[Opening Data section]
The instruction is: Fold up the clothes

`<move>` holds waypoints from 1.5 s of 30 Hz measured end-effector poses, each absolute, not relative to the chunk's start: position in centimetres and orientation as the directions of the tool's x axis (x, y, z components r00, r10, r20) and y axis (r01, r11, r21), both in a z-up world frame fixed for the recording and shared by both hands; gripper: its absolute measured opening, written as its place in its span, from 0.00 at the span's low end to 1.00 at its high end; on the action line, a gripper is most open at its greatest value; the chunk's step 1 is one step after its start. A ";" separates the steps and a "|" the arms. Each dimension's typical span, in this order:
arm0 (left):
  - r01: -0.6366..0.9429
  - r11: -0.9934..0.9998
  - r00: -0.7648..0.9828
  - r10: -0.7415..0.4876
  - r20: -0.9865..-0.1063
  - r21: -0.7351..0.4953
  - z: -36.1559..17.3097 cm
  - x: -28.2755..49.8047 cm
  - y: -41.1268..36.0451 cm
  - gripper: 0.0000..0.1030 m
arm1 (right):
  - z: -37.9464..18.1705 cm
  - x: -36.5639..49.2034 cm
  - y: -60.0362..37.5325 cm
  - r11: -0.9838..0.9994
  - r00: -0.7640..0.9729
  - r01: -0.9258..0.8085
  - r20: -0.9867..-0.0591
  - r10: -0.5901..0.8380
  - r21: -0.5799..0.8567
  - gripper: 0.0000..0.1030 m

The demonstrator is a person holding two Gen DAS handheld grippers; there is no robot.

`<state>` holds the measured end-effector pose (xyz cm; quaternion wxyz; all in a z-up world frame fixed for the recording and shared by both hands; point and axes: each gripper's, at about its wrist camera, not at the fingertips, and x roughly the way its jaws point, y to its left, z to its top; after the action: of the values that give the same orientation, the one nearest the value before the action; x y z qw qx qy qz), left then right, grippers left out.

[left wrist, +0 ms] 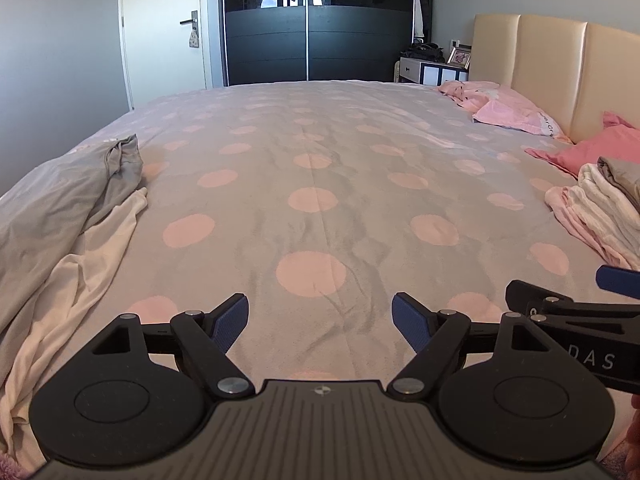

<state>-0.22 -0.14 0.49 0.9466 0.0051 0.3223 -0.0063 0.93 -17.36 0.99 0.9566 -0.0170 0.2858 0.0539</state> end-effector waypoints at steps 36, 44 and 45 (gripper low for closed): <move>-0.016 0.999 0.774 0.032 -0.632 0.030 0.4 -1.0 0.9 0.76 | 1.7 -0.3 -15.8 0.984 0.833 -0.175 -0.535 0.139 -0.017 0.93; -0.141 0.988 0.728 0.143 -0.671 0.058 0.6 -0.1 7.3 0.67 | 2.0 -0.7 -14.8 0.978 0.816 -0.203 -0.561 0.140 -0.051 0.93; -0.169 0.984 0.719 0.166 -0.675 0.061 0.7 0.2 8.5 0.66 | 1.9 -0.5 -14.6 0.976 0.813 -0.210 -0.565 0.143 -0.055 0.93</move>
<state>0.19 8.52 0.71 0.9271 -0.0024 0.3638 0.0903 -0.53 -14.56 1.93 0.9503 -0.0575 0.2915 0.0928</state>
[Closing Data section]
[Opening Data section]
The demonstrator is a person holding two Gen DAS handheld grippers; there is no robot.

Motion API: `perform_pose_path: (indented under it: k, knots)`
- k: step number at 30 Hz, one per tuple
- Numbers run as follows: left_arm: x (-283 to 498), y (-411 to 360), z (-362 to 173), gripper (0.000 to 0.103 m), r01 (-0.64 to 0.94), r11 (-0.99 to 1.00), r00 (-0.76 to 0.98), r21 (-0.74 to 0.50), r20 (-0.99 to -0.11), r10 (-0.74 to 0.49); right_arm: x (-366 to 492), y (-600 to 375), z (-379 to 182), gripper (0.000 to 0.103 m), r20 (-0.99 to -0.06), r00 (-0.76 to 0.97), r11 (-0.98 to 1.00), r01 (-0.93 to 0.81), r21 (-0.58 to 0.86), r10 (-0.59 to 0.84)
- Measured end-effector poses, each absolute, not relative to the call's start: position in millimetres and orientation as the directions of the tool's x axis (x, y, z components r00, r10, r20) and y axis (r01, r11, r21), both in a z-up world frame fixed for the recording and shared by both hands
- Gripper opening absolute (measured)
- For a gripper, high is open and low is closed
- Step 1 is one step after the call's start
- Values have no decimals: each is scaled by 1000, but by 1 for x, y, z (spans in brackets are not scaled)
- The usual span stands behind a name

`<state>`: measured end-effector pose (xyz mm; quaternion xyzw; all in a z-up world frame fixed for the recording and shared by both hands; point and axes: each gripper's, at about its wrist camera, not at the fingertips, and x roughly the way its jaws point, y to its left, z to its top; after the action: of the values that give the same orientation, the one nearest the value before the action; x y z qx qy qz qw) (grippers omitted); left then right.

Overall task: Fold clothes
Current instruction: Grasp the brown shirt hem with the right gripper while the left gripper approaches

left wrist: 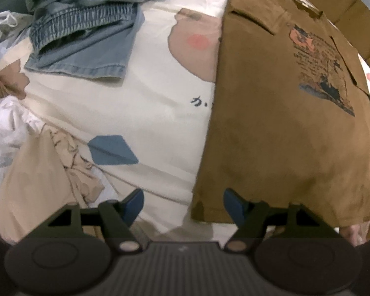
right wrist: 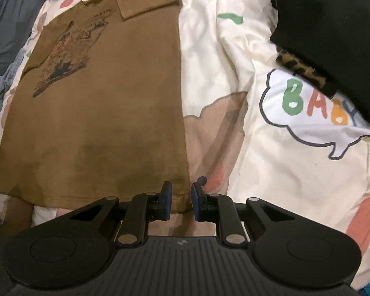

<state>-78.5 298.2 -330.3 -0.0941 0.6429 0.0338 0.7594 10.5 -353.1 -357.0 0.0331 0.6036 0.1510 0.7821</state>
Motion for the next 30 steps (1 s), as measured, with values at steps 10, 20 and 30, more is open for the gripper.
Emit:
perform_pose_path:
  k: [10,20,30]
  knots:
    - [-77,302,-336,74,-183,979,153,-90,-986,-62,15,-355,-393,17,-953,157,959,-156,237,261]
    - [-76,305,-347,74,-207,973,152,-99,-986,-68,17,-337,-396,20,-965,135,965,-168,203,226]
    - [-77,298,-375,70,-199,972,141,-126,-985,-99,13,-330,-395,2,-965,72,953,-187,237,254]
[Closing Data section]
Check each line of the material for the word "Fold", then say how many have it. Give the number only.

2